_Task to carry out_:
Look through the data below and extract, unchanged, the lines from the one that contains "- Normalised commands, the" to the one that contains "- Step 1 is the command at the motion's start", both included.

_Records shown_:
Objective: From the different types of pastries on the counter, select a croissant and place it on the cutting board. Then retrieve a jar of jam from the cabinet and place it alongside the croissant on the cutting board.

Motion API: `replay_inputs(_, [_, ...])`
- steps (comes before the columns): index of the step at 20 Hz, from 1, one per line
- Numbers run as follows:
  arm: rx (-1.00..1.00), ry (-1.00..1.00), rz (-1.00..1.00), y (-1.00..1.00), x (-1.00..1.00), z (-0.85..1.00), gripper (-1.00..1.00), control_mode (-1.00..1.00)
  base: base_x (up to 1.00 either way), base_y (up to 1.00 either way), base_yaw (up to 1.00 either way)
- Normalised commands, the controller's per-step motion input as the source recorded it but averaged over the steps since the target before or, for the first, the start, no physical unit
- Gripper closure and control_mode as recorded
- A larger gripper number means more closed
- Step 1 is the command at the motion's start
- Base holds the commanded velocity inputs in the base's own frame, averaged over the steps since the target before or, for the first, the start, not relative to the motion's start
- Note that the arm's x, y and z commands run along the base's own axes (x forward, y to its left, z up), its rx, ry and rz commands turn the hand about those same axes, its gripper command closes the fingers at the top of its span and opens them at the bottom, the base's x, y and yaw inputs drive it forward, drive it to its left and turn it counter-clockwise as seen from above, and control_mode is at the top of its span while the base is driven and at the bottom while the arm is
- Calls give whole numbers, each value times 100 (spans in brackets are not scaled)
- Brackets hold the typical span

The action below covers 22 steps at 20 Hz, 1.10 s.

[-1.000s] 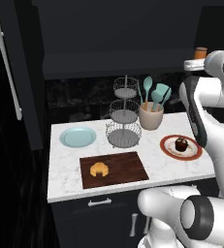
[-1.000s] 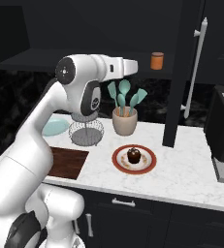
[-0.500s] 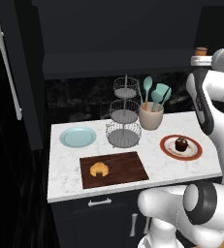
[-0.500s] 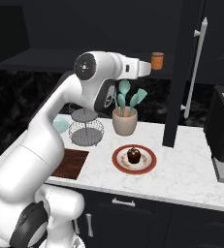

_Problem solution_:
- Normalised commands, the controller's per-step motion input as the source recorded it but averaged over the steps since the target before or, for the first, the start, no physical unit
- Gripper closure and control_mode as recorded
- A larger gripper number means more closed
- Step 1 is the command at the motion's start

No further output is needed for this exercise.